Task statement:
Line count for "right": state how many lines of the listing below contain it, without anything else.
══════════
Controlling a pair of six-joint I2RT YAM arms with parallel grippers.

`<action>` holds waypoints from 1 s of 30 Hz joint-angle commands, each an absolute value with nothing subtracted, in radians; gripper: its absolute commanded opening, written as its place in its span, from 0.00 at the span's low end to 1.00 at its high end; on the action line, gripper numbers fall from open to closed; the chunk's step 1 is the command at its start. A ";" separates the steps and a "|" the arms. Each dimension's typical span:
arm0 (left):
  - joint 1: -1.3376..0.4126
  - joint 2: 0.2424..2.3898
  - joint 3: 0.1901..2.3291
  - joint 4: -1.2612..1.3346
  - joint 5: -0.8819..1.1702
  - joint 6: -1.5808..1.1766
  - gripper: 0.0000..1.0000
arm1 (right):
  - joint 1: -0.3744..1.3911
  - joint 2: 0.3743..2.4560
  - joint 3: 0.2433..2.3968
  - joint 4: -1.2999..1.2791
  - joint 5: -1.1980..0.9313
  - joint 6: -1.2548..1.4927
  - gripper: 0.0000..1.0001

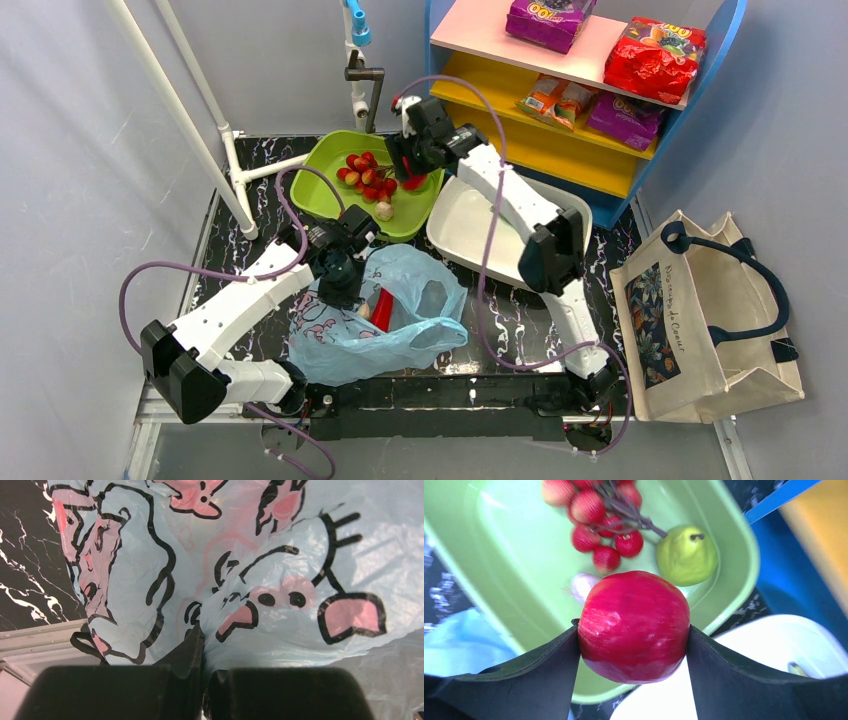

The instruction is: Place the food into the grocery bag and tie it

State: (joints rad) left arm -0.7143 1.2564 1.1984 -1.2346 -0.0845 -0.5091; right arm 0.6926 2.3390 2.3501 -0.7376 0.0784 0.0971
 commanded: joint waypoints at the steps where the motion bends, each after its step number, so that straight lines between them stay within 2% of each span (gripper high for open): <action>1: -0.707 1.259 1.284 -1.255 -0.090 -0.491 0.00 | 0.703 2.098 2.334 -0.698 0.100 0.136 0.54; 11: -0.707 1.372 1.469 -1.243 -0.097 -0.415 0.00 | 0.702 1.729 2.036 -0.751 0.131 0.248 0.52; 20: -0.706 1.436 1.542 -1.182 -0.061 -0.428 0.00 | 0.704 1.356 1.670 -0.749 0.138 0.386 0.50; 30: -0.706 1.468 1.587 -1.154 -0.024 -0.472 0.00 | 0.735 1.039 1.345 -0.610 -0.142 0.521 0.50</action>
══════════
Solved problem:
2